Yeah... I have tried hard to clean up some of the mess introduced by the <insert curse words here> patch [1] that increased the effective cache size by factor 1.5.

[1] http://git.dpdk.org/dpdk/commit/lib/librte_mempool/rte_mempool.h?id=ea5dd2744b90b330f07fd10f327ab99ef55c7266

E.g., somewhat related to your use case, I have argued against the design goal of trying to keep the mempool caches full at all times, but have not yet been able to convince the community against it.

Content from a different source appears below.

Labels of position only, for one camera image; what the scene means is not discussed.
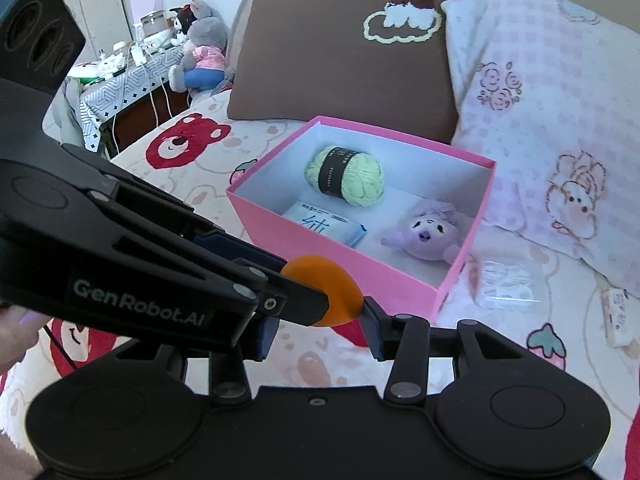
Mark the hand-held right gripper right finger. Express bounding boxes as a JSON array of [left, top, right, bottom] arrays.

Overall, this is one of the absolute core DPDK libraries, so the support for the changes I would like to see is near zero - even minor adjustments are considered very high risk, which I must admit has quite a lot of merit.

So instead of fixing the library's implementation to make it behave as reasonably expected according to its documentation, the library's implementation is considered the reference. And as a consequence, the library's internals, such as the cache size multiplier, is getting promoted to be part of the public API, e.g. for applications to implement mempool sizing calculations like the one below.

I recall running into problems once myself, when I had sized a mempool with a specific cache size for a specific number of cores, because 50 % additional objects got stuck in the caches. If you ask me, this bug is so fundamental that it should be fixed at the root, not by trying to document the weird behavior of allocating 50 % more than specified.
 
> 
> >> Furthermore, since the effective per-core cache size is 1.5 *
> configured cache
> >> size, a configured cache size of 256 may leave up to 384 objects in
> each per-
> >> core cache.
> >>
> >> With 4 cores, you can expect up to 3 * 384 = 1152 objects sitting in
> the
> >> caches of other cores. If you want to be able to pull 512 objects
> with each
> >> core, the pool size should be 4 * 512 + 1152 objects.
> > May be we should document this in mempool library?
> >
> 
> Maybe.  But this case I described here is a bit wonky - SPDK should
> never have been specifying a non-zero cache in this case.  We only
> noticed this change in behavior because we were creating the mempool
> with a cache when we shouldn’t have.

So, looking at the positive side, this regression revealed a "bug" in SPDK. ;-)

PS: I assume that you are aware that mempools generally perform better with cache, so I assume that you know what you are doing when you say that you don't need the cache.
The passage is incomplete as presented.